1.    Roast 20 extra large red peppers over an open flame.  Do not let skins turn ashen and gray.  After roasting, immediately blanch and peel blistered peppers.  Roasted peppers are not enhanced by sitting in water.  Drain and coarsely chop peppers.
2.    Melt ¼ lb. butter in one very large or two large heavy-bottomed sauté pans.  Add ½ cup balsamic vinegar, 2 coarsely chopped Anaheim peppers, 2 coarsely chopped Scotch Bonnet peppers and 2 rosemary sprigs.  Simmer briefly, and then add chopped peppers.  Cook for about two hours over very low heat.  This process naturally caramelizes the peppers and melds the flavors together.

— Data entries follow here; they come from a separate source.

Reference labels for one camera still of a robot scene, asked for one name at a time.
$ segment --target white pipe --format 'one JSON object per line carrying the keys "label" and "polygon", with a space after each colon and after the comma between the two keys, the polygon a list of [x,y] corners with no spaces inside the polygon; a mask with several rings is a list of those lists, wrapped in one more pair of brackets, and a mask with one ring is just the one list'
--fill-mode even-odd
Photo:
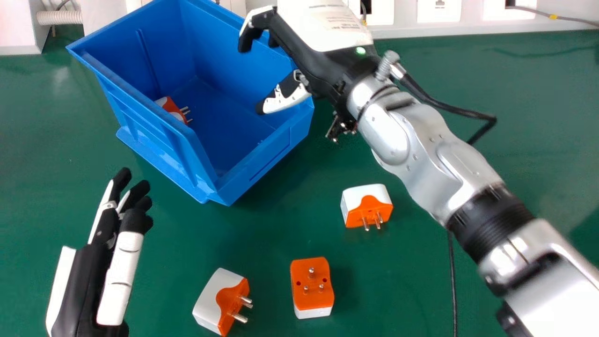
{"label": "white pipe", "polygon": [[42,26],[83,24],[81,11],[40,11],[35,17]]}

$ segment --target robotic hand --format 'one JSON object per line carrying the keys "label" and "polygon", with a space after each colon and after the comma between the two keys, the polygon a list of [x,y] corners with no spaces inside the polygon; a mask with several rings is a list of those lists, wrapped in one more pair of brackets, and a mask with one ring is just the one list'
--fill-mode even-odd
{"label": "robotic hand", "polygon": [[131,171],[123,168],[109,181],[87,245],[62,247],[46,314],[50,337],[129,335],[123,316],[144,235],[153,225],[146,215],[152,206],[148,181],[120,198],[130,180]]}
{"label": "robotic hand", "polygon": [[[379,57],[368,30],[341,0],[279,0],[277,7],[250,11],[239,52],[249,52],[265,29],[269,46],[282,47],[299,70],[276,85],[258,113],[286,109],[310,95],[327,98],[336,109],[327,137],[337,142],[341,133],[359,132],[376,161],[455,235],[489,289],[503,298],[497,318],[508,335],[599,335],[599,271],[450,132],[430,105],[455,107],[428,96],[397,54]],[[458,113],[470,117],[468,110]],[[488,121],[487,130],[494,119]]]}

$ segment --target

3.    In a heavy-bottomed pot, reduce by half 1 qt. heavy cream.  Remove from heat.
4.    When peppers have softened considerably (about two hours) remove from heat.  Cool slightly.  Divide peppers into several batches and lightly puree in a blender, using the on/off switch.  Do not overly homogenize.
5.    Place the pepper puree in large enamel-coated cast iron soup pot and add cream.  Cook slowly to combine flavors - approximately 20 minutes.  Do not cover or allow to boil.
6.    In a separate pot, combine 4 chopped onions, ¼ lb. butter, 4 large rosemary sprigs and 1 chopped head of garlic.  Cook over low heat until wilted and softened, approximately 30 minutes.  Puree when cooked and add to soup pot.  Season to taste.
Serves approximately 6 to 8 people.

(Deborah Hughes, UpStairs at the Pudding, Copyright 1992.
Deborah Hughes, UpStairs on the Square, Copyright 2002.)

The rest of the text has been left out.